1. Weak Institutional Demand on Coinbase
A key indicator of U.S. institutional appetite, the Coinbase Premium Index, fell to its lowest level since August 1. This metric measures the price difference between Coinbase Pro (institutional-heavy) and Binance (retail-heavy).

When it trends near zero, it signals a critical problem: American whales aren’t buying. The data suggests that while retail traders were active, the large corporate investors who typically drive major Bitcoin rallies remained on the sidelines this week. Their hesitation created a significant lack of buying pressure at a crucial time.
2. Bitcoin ETFs Saw a Full Week of Outflows
The story from the ETF market was even more telling. For the entire week, Bitcoin ETFs failed to record a single day of net inflows.

- Bitcoin ETFs: $1.2 billion in outflows over 6 consecutive days.
- Ethereum ETFs: $337 million in inflows on Friday alone.
This massive divergence shows a clear rotation of capital from Bitcoin into Ethereum and other altcoins following Fed Chair Powell’s dovish comments. Without the steady support of ETF inflows, Bitcoin’s price ascent lacked its most powerful engine.
3. A Massive $3 Billion Resistance Wall
Derivatives data reveals a formidable barrier. A $3 billion cluster of short positions is concentrated at the $117,800 price level. This represents nearly half of all active downside bets.

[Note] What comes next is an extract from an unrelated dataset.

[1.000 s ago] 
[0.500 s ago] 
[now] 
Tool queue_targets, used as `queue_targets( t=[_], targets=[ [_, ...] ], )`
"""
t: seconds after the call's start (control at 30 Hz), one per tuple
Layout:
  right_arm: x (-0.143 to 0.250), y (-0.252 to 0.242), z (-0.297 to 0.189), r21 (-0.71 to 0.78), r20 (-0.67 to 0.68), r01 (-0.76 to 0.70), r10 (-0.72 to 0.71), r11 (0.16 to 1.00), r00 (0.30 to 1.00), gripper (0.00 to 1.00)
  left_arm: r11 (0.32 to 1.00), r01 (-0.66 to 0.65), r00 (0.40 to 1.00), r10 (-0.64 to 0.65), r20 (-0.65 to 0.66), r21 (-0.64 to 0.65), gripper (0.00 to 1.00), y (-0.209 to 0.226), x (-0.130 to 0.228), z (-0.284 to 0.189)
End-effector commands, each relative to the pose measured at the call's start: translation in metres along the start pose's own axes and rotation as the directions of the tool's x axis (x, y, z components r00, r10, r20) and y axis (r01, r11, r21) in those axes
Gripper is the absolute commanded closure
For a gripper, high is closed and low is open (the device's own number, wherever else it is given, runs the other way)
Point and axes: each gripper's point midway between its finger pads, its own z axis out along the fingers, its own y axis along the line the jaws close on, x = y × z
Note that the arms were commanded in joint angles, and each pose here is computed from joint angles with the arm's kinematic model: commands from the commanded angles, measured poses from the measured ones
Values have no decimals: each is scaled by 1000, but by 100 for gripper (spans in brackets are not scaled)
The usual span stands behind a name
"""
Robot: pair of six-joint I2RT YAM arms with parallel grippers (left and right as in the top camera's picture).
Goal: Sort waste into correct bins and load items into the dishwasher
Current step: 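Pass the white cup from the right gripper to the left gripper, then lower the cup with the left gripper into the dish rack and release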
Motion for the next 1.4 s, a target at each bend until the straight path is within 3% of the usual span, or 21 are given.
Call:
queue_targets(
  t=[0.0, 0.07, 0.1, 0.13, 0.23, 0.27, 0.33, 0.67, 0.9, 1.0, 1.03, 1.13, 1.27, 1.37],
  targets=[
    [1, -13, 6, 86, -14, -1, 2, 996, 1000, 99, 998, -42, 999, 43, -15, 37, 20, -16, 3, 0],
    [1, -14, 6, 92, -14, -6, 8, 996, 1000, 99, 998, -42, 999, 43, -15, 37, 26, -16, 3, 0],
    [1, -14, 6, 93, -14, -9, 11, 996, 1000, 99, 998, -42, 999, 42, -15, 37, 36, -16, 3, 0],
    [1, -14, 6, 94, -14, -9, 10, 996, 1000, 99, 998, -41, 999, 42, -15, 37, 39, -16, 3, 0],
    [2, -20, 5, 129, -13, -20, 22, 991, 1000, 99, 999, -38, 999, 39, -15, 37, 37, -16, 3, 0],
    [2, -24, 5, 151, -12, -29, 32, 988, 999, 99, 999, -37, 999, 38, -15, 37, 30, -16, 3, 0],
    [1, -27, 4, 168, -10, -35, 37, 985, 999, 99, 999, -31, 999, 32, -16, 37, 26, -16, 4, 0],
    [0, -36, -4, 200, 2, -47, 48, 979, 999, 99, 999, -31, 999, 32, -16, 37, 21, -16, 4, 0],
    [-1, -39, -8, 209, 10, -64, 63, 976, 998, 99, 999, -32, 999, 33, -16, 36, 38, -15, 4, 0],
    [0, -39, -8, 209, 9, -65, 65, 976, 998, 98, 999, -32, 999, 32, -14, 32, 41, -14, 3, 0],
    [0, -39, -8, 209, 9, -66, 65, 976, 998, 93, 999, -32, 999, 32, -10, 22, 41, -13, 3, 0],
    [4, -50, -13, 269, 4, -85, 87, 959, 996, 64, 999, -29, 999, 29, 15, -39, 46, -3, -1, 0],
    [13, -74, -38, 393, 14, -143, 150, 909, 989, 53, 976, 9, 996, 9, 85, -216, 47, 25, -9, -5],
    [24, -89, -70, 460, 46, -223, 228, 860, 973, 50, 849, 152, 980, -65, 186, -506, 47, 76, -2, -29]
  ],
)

This creates a powerful incentive for traders to sell at that level to protect their short positions, effectively creating a ceiling. Bitcoin’s rejection from its intraday high of $117,370 aligns perfectly with this resistance wall, showing how derivative markets can actively cap price growth.
Bitcoin Price Prediction: What’s Next?

Given these three headwinds, a clean break above $120,000 seems unlikely in the immediate term without a fresh catalyst.
- Bullish Scenario: A decisive close above $118,000 could trigger a short squeeze, potentially propelling BTC toward $123,000.
- Bearish Scenario: If Bitcoin fails to hold $113,500 as support, a retracement toward $110,000 becomes likely.
For now, Bitcoin appears poised to consolidate between $113,500 and $118,000 until institutional demand returns or the massive resistance wall is broken.